On July 14, 2018, Imad Al Tamimi, a labourer who volunteers for the human rights NGO Al Wissam Humanitarian Assembly – which documents cases of enforced disappearances –, was abducted in Baghdad by members of the Special Weapons and Tactics Unit (SWAT). While detained in a secret facility, he was subjected to acts of torture for the first two weeks of his detention. Methods used included severe beatings all over the victim’s body and repeated electric shocks on his limbs.
Under duress, he was forced to sign a document stating that he would no longer participate in any event related to enforced disappearance in Iraq. He was released September 7, 2018.
As for Israa Al Dujaili, she was subjected to threats and intimidation on August 27, 2018 after she went to a print shop to collect posters advertising events organised by Al Wissam Humanitarian Assembly on the occasion of the International Day of the Victims of Enforced Disappearances on August 30. A group of men stopped her and interrogated her about the posters she was carrying. She was verbally assaulted and subjected to threats in relation to her participation in these events.
Such attacks and threats against members or associates of Al Wissam Humanitarian Assembly are not unprecedented, as illustrated by the case of Salam Al Hashimi, who was threatened by the security services and forced to flee the country in 2016 because of his work documenting cases to the UN Committee on Enforced Disappearances.
Laroussi was arrested in 2003 and subjected to secret detention and torture. He was sentenced to 20 years in prison the same year after a summary and unfair trial on terrorism charges. In 2015, the UN Working Group on Arbitrary Detention issued an Opinion on his case, calling upon his immediate release.
Following the adoption of the WGAD Opinion, Laroussi was subjected to various forms of reprisals.
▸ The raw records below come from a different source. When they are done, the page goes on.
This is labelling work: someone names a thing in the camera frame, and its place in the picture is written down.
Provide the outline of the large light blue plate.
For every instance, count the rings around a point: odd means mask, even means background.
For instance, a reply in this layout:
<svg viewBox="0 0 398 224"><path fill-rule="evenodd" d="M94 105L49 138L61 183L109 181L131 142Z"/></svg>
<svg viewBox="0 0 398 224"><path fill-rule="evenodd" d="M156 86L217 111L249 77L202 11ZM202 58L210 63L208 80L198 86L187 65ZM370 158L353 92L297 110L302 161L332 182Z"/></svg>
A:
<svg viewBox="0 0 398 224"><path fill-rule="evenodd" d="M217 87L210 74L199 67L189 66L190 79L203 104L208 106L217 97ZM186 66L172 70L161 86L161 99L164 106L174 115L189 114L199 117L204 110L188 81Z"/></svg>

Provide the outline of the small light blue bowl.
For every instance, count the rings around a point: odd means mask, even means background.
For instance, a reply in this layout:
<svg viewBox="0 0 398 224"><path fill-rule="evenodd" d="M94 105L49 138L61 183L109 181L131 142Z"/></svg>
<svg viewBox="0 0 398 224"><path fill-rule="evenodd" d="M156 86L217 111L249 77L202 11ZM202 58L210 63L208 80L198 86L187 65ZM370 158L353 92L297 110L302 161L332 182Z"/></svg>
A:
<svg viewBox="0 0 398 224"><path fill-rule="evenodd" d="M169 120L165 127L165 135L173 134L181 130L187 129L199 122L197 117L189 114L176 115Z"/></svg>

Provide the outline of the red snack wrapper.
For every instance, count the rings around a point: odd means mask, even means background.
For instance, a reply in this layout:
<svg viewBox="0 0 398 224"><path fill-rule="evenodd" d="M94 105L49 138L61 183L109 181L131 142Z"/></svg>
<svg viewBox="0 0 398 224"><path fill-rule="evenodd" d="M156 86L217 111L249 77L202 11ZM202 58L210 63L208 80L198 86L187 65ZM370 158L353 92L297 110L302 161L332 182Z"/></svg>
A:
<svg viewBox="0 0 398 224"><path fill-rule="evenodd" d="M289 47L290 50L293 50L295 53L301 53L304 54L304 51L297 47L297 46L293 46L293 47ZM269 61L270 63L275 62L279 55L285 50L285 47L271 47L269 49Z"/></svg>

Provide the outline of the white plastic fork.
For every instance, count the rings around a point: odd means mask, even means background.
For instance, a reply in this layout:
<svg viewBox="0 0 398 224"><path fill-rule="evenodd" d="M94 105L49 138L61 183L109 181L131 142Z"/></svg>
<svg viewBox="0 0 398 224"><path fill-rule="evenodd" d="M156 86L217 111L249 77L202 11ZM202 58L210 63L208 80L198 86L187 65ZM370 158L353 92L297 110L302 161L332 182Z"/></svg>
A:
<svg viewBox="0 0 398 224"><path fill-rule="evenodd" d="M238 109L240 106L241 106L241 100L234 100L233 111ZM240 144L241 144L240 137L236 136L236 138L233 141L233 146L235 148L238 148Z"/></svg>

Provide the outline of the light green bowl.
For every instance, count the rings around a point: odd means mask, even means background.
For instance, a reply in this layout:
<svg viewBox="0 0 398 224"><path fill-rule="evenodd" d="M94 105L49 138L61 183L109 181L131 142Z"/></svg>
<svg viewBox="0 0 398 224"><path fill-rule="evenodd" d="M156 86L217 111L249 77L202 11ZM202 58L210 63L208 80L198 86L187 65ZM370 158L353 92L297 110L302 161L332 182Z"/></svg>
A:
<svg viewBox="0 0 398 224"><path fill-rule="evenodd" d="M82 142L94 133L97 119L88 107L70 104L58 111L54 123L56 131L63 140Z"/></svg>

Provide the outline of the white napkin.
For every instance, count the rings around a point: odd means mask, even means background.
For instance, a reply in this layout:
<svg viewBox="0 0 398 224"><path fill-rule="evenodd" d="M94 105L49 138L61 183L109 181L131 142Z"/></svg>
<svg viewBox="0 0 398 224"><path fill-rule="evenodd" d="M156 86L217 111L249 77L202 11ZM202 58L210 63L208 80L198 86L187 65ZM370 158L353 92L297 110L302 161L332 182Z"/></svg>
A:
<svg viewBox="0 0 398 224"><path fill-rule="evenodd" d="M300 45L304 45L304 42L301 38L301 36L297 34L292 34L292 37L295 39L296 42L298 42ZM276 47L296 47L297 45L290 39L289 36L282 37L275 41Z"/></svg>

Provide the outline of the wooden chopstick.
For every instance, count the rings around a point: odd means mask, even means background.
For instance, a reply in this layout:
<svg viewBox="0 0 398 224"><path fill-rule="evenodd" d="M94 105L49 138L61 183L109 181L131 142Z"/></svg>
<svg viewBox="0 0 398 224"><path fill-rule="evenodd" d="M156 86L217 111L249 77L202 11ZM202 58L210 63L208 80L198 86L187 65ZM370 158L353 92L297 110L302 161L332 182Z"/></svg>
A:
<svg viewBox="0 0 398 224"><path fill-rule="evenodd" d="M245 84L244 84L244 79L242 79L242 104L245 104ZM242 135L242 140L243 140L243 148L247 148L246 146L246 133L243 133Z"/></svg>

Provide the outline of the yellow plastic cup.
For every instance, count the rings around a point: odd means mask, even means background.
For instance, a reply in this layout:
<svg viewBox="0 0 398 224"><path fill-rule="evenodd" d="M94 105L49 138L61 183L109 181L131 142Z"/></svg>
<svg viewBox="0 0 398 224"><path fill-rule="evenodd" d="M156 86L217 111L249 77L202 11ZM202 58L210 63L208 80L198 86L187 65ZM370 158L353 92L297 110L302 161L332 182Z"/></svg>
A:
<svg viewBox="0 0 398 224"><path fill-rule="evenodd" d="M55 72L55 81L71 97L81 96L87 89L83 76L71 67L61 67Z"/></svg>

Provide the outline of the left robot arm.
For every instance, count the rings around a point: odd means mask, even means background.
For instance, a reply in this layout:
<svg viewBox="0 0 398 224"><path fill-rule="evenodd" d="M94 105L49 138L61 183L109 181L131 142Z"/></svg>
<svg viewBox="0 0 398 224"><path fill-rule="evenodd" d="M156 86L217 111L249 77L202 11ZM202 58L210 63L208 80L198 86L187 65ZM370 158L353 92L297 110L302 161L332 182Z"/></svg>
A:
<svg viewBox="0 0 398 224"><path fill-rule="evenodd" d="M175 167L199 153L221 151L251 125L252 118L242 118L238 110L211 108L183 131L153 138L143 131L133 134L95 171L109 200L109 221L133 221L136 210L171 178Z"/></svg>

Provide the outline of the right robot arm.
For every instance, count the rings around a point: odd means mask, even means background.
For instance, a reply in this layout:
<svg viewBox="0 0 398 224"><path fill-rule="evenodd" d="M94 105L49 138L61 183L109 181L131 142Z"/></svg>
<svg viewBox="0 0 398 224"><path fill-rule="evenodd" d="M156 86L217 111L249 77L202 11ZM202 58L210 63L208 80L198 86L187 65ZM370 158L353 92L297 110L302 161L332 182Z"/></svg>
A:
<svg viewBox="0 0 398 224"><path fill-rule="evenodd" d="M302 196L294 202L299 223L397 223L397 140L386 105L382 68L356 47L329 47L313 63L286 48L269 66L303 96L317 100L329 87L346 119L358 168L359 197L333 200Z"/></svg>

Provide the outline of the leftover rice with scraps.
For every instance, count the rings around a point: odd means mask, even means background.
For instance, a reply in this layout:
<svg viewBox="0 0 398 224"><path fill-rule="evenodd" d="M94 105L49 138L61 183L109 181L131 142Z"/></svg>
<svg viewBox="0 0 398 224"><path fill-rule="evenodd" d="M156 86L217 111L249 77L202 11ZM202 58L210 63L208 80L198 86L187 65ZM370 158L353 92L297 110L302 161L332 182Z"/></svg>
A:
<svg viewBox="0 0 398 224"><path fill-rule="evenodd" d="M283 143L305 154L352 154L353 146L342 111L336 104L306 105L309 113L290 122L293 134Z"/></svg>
While he was in detention in Tangiers, where his family lives, he was transferred to a prison in Fes, 300 km away from his family. He was also detained in solitary confinement and prevented from continuing his legal studies.
On April 8, 2019, Laroussi started a hunger strike to protest against the lack of implementation of the WGAD Opinion by the Moroccan authorities. As a result, he was put in a solitary confinement cell deprived of light for eight days.
On 16 April, the National Human Rights Council sent a delegation to meet with Laroussi: they told him that if he stopped his hunger strike, they would then help him claim his rights. However, on April 30, Laroussi was transferred to the prison of Meknes Toulal II without previous notice. He has been since detained in solitary confinement. His calls to his family have been restricted to five minutes per week. Visits are also restricted as conversations with his relatives happen behind a wall and for 15 minutes only, not allowing for any form of confidentiality.
Although the UNSG had already voiced concerns on his case in 2013 and 2014, for the past year, Ali Aarrass has been subjected to further reprisals while being detained at the Salé II prison, and continues to be held in solitary confinement since October 2016.
In December 2018, Mr Aarrass was subjected to severe acts of ill-treatment, while the prison director was on leave. Two prison officials took him by force, undressed him while spitting on him and telling him that they were going to rape him. They also insulted him and his family.